Problem description:
Reproduce this listing from its first line through the line with "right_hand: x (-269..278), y", inclusive, leaving out all that follows.

--------------------------------------------------

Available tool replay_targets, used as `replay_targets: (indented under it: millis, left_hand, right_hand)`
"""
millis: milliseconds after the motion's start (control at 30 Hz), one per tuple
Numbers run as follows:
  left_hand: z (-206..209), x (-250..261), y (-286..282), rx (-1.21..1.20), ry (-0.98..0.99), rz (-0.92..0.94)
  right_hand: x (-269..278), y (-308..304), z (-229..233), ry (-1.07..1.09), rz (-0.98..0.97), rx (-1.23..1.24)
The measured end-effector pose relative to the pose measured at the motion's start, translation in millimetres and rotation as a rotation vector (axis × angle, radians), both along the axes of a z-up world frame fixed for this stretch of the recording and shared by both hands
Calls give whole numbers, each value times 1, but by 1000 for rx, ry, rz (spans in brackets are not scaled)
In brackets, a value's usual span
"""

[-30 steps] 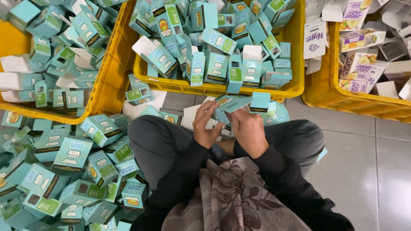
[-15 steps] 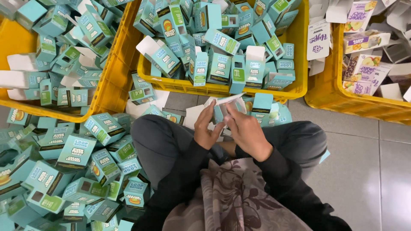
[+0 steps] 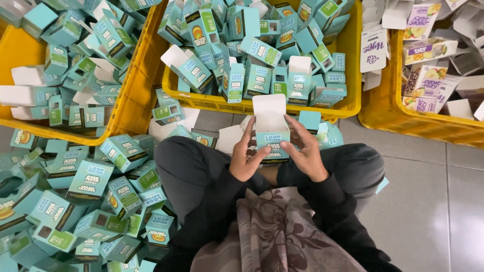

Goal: Folding small cardboard boxes from flat to assembled state.

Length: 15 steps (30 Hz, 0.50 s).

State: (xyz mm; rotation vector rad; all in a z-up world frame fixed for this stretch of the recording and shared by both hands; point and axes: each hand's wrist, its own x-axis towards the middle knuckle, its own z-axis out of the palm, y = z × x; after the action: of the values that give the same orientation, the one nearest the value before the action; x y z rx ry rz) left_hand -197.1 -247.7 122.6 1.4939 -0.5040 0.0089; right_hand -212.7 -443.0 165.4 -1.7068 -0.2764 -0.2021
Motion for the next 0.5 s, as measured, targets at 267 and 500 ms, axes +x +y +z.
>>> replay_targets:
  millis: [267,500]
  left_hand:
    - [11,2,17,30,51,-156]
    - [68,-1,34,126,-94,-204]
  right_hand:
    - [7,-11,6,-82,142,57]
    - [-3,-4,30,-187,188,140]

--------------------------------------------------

Solution to this exercise:
Available tool replay_targets, used as `replay_targets: (indented under it: millis, left_hand, right_hand)`
"""
millis: milliseconds after the motion's start (control at 30 Hz), one per tuple
Numbers run as follows:
  left_hand: z (-206..209), x (-250..261), y (-286..282), rx (-1.21..1.20), ry (-0.98..0.99), rz (-0.92..0.94)
  right_hand: x (-269..278), y (-308..304), z (-229..233), ry (-1.07..1.09), rz (-0.98..0.97), rx (-1.23..1.24)

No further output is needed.